Other than paypal, no one offers BOTH services... Paypal seems to have done it, purely as a response to square.
Banks I guess do it, but they don't do any of it well.
So which problem are you refering to that groups In person payment with online payment? Because it feels much harder to frame them together than apart...
"As a user, I complain about things that don't exist (sorry), but I almost never leave a service that is solving one of my needs – no matter how small – well."
In other words, customers don't want features, they have problems, and a product that wholly solves more than zero problems gets sales.
I agree with the central message in this article. Think of the pleasure and certainty associated with the small, well written UNIX tools. Apply that to products.
Wheres the pgbot when you need him? Oh well, I'll take his place: "It’s better to make a few people really happy than to make a lot of people semi-happy."
Things initially developed for a particular small group of people usually have the potential to affect non-targeted users. The dilemma here seems to be whether you want such group of people to give you financial incentives for building something.
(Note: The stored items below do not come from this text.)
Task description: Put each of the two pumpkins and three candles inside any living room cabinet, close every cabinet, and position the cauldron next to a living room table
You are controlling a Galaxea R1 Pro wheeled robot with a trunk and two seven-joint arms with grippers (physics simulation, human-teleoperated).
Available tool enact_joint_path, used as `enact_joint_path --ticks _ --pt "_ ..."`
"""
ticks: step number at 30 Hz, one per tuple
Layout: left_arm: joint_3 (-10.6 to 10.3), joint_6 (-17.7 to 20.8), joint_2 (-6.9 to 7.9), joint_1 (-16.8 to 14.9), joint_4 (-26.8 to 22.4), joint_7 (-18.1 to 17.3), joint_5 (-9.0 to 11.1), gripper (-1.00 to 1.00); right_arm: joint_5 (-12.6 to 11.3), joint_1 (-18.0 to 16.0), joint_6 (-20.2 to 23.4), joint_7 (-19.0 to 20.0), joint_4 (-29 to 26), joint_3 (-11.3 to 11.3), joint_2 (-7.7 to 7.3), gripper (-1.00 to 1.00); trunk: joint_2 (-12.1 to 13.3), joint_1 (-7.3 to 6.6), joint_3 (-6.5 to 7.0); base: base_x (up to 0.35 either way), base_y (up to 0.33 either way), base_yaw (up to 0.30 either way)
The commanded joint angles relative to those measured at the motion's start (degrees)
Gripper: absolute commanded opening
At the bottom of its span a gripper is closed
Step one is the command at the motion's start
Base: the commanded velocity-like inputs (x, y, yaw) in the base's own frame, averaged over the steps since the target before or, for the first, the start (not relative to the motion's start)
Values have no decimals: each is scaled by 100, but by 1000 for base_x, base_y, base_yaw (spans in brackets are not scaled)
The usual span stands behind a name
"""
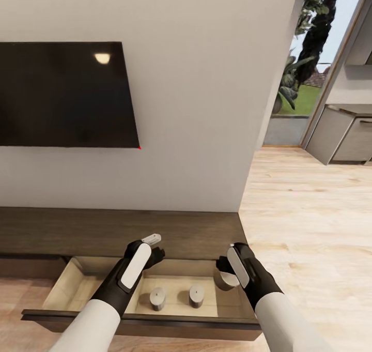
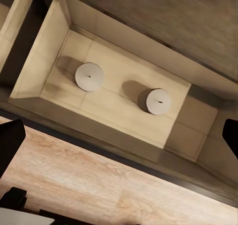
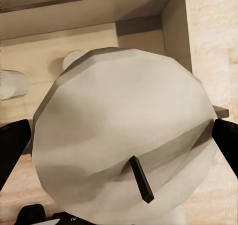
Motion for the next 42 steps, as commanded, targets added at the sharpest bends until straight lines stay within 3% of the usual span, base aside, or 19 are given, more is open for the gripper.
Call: enact_joint_path --ticks 1,27,32,42 --pt "-11 3 1 -4 -7 57 53 100 -57 -3 9 -55 -7 14 5 -100 -46 23 -25 0 0 0" --pt "-20 3 -2 -4 -7 54 48 100 4 0 -3 -53 -7 43 29 -100 -1089 594 -492 0 0 0" --pt "-27 3 -80 -4 -7 54 48 100 0 0 -102 -53 -7 47 22 -100 -1290 704 -581 0 0 0" --pt "-32 1 -96 -4 -7 54 44 100 4 0 -161 -43 -7 58 16 -100 -1691 924 -761 0 0 0"
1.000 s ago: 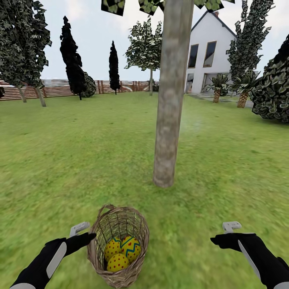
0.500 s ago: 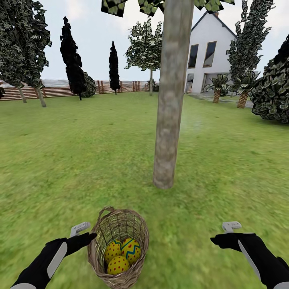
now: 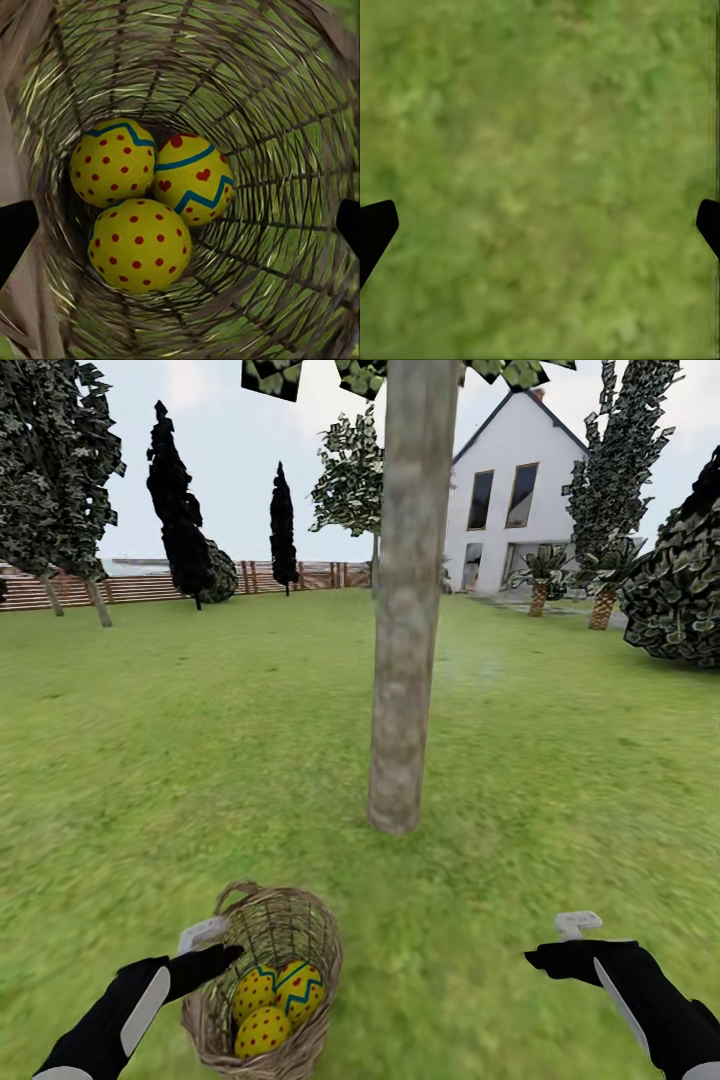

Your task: Take the three Easter eggs out of the wicker basket on the lawn in the garden, then place them on the lawn next to a single tree (choose any tree) so that all three eggs are next to the same tree and none are left in the basket.

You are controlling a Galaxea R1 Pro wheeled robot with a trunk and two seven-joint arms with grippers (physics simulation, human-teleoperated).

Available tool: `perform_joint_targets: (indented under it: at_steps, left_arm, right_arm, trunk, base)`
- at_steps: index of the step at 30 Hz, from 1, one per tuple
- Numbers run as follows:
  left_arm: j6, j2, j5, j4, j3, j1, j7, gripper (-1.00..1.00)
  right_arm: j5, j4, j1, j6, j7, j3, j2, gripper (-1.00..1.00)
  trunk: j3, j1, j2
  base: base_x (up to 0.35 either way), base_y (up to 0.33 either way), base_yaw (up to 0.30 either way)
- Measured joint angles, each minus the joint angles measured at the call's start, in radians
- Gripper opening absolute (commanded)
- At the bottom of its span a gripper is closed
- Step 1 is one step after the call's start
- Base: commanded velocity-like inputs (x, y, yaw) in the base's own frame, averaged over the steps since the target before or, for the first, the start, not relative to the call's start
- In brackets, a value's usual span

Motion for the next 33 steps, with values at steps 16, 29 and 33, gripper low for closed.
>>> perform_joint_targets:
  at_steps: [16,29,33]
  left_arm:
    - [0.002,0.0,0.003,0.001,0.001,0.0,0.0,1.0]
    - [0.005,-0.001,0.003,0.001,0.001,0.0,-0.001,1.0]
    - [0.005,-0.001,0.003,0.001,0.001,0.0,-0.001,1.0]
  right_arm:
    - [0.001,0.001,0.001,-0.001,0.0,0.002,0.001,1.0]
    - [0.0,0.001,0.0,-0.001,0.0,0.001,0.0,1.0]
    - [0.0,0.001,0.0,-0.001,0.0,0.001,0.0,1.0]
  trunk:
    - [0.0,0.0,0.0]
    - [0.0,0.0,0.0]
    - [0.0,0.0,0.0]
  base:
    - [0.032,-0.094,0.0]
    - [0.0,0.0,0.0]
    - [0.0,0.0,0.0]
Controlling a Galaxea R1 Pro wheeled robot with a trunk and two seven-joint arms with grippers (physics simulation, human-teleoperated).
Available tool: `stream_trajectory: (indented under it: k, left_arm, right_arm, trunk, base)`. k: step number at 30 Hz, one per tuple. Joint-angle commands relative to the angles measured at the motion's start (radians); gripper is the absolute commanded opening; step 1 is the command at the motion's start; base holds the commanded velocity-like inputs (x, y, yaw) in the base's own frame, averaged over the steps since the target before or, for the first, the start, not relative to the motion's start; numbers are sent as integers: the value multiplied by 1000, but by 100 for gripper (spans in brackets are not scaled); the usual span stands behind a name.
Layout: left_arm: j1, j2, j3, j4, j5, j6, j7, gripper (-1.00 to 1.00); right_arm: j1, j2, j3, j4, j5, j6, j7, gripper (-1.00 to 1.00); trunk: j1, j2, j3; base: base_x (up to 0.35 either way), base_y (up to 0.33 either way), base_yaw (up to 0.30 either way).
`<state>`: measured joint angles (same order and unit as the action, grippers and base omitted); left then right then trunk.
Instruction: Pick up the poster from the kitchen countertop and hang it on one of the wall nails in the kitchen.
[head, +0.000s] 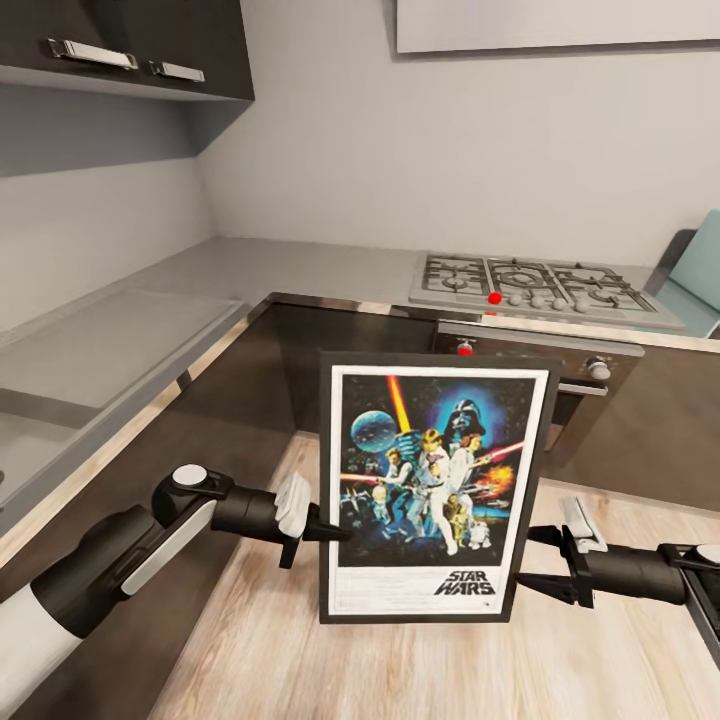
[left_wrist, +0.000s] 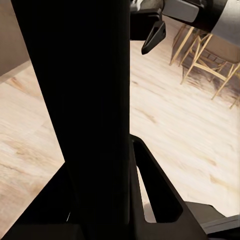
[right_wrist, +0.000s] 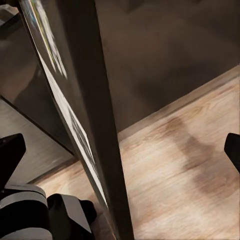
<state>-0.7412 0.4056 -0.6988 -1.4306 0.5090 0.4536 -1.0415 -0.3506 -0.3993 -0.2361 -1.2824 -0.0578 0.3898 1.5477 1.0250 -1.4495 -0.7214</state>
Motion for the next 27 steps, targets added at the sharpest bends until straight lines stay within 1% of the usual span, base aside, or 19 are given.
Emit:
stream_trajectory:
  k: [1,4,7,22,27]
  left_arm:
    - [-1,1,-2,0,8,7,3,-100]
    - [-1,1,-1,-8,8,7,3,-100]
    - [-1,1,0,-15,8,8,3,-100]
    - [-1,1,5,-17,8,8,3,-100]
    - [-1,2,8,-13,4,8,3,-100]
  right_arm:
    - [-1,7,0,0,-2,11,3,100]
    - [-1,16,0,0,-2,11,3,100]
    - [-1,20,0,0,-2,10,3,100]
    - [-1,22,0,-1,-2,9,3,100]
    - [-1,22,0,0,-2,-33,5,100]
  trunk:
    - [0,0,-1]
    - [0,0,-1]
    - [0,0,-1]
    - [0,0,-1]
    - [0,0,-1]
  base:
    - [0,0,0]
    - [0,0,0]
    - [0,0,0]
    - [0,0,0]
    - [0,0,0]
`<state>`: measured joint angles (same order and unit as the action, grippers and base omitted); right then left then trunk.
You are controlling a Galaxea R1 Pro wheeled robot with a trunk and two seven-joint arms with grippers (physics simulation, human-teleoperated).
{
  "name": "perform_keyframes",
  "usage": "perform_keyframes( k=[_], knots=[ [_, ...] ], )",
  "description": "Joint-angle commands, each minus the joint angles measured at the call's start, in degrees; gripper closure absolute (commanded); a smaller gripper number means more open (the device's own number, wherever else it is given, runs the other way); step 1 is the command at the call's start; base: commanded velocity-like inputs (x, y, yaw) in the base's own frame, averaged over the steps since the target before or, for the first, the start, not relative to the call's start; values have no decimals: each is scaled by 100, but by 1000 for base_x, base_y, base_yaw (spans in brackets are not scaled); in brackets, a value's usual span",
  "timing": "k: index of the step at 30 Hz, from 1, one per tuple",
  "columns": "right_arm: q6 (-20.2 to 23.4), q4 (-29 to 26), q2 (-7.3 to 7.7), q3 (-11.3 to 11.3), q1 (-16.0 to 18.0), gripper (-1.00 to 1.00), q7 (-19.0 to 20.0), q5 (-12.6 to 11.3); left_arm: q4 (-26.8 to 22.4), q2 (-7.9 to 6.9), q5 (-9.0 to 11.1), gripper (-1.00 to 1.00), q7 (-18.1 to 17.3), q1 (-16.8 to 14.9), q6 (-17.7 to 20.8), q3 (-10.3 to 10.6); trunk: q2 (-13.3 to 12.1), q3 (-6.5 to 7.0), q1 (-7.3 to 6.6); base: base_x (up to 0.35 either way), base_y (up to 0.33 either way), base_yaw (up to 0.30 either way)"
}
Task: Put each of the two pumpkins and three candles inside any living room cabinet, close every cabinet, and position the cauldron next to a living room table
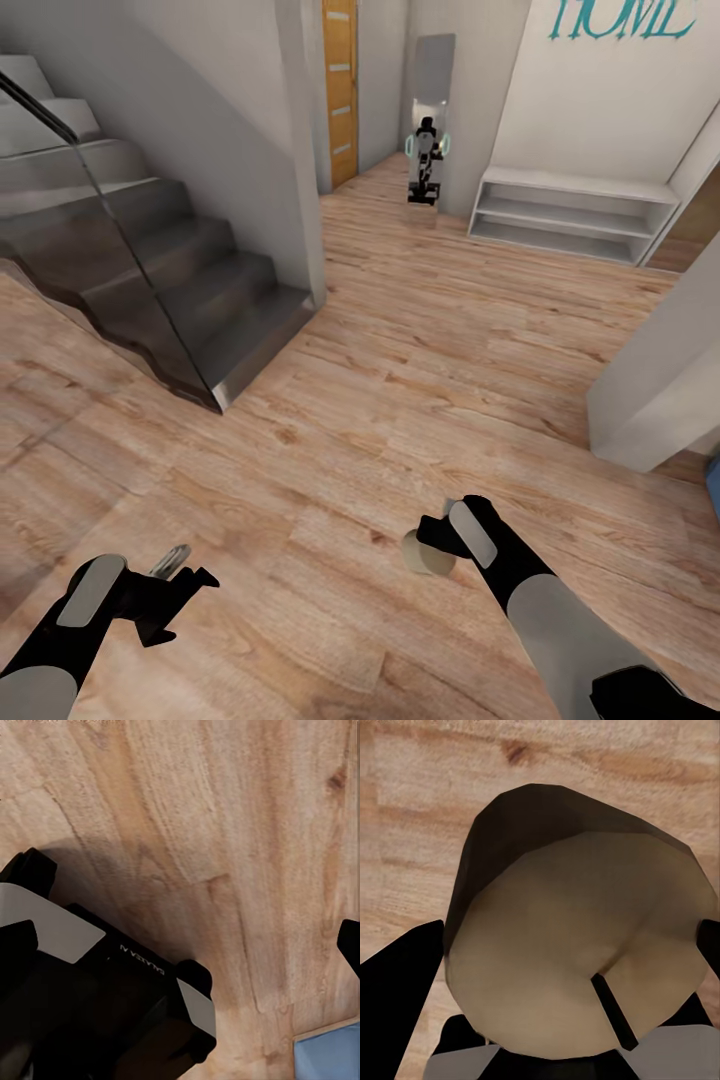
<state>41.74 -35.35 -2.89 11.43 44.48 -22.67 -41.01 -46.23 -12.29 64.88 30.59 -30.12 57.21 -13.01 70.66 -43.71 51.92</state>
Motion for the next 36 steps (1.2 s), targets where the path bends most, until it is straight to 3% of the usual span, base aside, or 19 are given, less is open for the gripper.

I'd also like to add that often developing for the 99% will end up benefiting the 90% also in ways that weren't immediately apparent when you were only going for that 90%.
Using such a typeface on such a technical website is for one totally anachronistic, but also without any logic that I can discern. Moreover, that particular font is somewhat hard to read and looks like it's wiggling its serifs around as you eyes pass over the letters. Try something like Sabon if you're going for that aesthetic.